When the defendants moved to dismiss the case, the Delaware Court of Chancery granted their motion, and NACEPF appealed. Subsequently, the Delaware Supreme Court affirmed the Chancery Court’s decision, holding that creditors of an insolvent company or a company operating in the zone of insolvency cannot bring a direct action for breach of fiduciary duties against the directors.
Before the decision against NACEPF, judicial decisions had left open the question of what fiduciary claims, if any, creditors could bring against directors of an insolvent company or a company operating in the zone of insolvency. In the NACEPF case, the court reasoned that if the directors of an insolvent company owed direct fiduciary duties to creditors, they would face uncertainty and conflict given the preexisting fiduciary duty to exercise their business judgment and maximize value for the benefit of the insolvent company. The court emphasized that corporate directors must have the freedom to engage in negotiations with particular creditors for the benefit of the company. In conclusion, the court explained that its decision does not preclude creditors from bringing derivative, but not direct, claims for breach of fiduciary duties against directors of insolvent companies.
Implications of the Decision
Many companies become incorporated in Delaware because of the state’s corporate-friendly laws. (For example, Delaware law features barriers to the derivative lawsuits discussed above.) Delaware courts frequently hear cases involving what the national legal community considers groundbreaking corporate issues. As a result, even where Delaware law is not legally binding in a particular situation, courts in other states look to Delaware for guidance. Although the NACEPF decision appears to be a narrow holding, it nonetheless represents a victory for corporate America.

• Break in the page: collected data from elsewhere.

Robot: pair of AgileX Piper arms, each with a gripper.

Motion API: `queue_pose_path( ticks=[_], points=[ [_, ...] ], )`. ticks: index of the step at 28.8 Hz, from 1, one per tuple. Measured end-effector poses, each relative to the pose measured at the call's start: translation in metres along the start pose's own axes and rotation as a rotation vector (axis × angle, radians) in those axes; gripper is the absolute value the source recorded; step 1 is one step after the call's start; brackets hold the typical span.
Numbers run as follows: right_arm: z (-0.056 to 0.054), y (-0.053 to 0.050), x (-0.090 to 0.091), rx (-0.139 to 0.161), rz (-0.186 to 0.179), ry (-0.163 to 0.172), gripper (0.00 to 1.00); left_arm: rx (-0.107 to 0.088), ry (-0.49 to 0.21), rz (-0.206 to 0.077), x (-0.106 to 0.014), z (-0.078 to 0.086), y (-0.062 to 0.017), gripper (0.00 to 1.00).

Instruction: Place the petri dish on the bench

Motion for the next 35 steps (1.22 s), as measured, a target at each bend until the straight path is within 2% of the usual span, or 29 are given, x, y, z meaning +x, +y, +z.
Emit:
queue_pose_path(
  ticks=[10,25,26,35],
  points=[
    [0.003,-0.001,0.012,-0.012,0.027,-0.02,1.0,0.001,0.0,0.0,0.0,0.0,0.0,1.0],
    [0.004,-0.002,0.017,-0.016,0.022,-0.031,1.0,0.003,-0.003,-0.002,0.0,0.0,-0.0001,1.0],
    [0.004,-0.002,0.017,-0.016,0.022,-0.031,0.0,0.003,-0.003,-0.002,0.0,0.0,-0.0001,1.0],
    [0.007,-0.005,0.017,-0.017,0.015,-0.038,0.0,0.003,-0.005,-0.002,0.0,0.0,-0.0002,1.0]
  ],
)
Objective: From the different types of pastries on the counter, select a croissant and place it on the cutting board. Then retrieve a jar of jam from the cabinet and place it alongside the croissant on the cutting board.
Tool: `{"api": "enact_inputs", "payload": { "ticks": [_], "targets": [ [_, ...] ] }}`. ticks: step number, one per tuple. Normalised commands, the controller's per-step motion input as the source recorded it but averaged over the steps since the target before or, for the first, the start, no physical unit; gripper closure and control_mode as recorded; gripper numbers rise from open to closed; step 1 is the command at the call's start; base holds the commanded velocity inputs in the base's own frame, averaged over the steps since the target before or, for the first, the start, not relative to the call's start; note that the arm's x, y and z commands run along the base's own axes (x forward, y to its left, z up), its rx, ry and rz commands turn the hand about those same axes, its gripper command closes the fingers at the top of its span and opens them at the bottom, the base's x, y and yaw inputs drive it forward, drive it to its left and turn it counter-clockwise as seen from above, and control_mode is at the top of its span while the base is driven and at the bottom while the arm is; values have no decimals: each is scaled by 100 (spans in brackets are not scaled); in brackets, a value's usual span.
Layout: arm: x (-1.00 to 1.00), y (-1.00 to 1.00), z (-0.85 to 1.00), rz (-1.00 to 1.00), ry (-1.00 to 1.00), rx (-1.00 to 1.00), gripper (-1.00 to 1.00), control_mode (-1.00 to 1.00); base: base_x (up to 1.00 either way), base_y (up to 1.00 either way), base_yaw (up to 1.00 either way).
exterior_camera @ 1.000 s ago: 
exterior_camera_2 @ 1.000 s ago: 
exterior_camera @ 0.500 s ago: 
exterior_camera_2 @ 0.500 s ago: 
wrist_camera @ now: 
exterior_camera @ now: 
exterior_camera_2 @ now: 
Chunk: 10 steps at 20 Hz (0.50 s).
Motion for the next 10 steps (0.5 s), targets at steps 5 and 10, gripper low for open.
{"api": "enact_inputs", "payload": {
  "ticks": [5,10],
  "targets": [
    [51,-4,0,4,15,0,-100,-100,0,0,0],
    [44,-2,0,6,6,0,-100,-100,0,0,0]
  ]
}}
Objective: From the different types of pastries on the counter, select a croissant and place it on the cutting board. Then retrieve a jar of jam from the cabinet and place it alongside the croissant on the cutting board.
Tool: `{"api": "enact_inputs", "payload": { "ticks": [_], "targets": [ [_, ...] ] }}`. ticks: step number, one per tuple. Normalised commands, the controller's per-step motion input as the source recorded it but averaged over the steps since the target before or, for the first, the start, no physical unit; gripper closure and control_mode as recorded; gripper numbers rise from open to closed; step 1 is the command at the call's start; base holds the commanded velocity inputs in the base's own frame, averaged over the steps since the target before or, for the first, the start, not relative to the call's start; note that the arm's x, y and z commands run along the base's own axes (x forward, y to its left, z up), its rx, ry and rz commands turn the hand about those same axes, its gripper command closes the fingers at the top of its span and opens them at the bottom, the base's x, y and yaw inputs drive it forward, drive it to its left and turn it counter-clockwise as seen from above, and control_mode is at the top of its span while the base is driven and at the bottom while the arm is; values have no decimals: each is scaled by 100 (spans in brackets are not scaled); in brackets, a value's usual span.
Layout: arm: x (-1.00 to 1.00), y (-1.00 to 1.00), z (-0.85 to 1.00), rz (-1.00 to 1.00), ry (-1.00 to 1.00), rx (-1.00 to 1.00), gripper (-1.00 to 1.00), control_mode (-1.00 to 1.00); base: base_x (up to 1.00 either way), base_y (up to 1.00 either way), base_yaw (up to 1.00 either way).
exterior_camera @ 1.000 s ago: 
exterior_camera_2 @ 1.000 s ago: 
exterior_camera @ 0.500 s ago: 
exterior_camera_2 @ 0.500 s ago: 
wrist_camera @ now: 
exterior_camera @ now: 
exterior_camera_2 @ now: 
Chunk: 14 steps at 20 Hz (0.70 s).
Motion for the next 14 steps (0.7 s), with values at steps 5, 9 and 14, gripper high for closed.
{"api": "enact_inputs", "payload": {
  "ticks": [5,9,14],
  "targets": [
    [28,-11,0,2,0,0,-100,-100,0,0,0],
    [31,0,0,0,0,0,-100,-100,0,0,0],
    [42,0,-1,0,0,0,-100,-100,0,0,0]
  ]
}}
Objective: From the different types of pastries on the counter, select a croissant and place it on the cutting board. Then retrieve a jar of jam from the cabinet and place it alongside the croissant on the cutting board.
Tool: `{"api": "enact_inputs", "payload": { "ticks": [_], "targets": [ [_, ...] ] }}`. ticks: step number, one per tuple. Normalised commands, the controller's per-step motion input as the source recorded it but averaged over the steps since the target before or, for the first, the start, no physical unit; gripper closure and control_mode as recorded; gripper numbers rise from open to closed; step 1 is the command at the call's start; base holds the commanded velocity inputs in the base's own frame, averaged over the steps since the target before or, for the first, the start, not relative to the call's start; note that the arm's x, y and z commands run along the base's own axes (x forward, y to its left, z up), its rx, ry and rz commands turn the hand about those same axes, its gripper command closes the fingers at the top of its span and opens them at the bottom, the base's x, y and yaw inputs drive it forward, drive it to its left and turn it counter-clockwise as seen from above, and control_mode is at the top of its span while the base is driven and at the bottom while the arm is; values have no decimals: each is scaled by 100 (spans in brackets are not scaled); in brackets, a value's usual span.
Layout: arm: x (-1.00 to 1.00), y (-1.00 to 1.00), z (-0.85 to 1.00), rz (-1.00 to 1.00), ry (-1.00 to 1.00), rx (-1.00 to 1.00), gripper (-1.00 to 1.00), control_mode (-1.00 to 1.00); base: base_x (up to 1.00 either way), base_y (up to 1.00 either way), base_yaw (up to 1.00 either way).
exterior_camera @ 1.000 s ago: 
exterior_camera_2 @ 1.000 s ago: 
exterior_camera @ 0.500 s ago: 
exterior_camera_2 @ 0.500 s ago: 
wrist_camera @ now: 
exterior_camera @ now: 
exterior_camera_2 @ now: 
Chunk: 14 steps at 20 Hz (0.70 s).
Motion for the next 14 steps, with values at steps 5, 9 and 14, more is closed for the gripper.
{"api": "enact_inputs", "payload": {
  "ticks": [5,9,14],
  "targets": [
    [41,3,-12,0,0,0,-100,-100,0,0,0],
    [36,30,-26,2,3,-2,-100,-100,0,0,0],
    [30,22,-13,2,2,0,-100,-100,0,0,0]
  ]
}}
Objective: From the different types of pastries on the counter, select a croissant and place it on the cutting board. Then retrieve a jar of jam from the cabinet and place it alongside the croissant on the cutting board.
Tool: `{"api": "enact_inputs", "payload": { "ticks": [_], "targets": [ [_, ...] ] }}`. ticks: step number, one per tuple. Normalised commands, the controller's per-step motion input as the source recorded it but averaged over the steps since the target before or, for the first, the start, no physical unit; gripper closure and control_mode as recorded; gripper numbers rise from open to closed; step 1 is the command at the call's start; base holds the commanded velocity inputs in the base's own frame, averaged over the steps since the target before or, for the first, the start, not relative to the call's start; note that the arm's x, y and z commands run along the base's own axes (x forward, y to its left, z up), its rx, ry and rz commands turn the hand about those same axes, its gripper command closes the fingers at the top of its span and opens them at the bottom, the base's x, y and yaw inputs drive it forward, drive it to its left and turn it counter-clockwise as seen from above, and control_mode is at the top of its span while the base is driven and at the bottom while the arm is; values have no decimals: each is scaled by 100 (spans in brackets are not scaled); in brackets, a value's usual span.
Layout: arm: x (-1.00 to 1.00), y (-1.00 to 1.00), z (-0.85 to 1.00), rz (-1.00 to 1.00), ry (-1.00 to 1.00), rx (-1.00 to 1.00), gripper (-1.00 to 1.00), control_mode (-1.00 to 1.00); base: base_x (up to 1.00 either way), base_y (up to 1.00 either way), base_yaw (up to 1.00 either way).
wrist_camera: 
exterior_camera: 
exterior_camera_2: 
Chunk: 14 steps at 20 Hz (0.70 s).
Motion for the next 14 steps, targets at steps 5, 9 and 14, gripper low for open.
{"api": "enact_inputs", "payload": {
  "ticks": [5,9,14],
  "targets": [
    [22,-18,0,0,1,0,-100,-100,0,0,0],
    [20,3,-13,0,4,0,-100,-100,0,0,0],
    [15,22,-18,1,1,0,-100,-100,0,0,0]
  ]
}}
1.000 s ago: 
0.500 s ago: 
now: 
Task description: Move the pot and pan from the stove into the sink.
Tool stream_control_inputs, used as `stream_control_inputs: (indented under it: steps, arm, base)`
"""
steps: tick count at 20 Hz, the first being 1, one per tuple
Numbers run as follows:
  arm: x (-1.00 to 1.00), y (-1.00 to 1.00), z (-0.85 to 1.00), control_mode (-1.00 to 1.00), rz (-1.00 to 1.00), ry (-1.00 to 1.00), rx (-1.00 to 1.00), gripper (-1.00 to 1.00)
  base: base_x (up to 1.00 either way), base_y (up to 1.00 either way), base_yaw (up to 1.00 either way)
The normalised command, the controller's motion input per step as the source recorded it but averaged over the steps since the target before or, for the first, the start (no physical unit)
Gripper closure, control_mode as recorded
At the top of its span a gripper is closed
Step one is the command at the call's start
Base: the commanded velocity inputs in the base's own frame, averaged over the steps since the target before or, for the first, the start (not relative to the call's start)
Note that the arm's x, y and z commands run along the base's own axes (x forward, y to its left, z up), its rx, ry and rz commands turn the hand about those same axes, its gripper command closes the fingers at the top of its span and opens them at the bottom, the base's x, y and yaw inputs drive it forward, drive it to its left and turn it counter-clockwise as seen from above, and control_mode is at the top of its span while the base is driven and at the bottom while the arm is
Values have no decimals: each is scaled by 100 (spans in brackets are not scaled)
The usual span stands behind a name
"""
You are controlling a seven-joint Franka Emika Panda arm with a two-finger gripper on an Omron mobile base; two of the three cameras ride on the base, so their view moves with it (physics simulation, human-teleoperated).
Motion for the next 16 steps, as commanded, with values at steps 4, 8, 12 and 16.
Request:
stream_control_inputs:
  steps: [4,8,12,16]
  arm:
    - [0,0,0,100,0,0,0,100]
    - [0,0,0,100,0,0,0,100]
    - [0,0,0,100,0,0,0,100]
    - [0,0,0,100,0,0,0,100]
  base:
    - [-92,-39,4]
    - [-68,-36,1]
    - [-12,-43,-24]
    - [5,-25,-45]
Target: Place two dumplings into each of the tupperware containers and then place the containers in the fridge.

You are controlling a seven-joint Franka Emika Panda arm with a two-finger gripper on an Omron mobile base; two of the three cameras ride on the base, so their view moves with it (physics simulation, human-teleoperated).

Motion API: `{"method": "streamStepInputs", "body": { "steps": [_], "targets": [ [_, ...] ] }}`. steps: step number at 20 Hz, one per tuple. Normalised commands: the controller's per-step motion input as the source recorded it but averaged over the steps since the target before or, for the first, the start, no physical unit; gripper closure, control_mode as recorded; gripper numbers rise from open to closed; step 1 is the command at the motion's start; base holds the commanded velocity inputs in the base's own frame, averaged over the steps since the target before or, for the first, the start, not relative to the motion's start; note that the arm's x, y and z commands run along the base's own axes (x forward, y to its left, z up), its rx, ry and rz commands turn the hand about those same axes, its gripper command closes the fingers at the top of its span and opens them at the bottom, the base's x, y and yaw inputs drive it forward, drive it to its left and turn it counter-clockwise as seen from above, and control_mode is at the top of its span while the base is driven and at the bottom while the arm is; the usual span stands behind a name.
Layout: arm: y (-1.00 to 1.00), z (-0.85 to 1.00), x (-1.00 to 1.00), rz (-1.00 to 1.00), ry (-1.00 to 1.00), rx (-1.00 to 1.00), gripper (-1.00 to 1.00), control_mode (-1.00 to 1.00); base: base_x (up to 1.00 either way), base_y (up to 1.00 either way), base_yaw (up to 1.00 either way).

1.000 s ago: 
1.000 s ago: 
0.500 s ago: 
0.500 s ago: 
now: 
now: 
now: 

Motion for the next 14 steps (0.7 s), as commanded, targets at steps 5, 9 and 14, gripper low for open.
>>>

Directors remain free to do business according to the best interests of their companies without more shackles from aggressive creditors. But the decision is not as litigation-averse as it seems. First, creditors and debtors will continue to debate what constitutes insolvency—not so much as a legal definition but as a determination based on facts germane to their particular situation. Second, creditors still have numerous litigation options, including fraudulent transfer actions, breach of contract actions and replevin, as well as the ability to force an involuntary bankruptcy. In short, alert, well-advised creditors can still gain ground against an insolvent company; they just have one less tool at their disposal.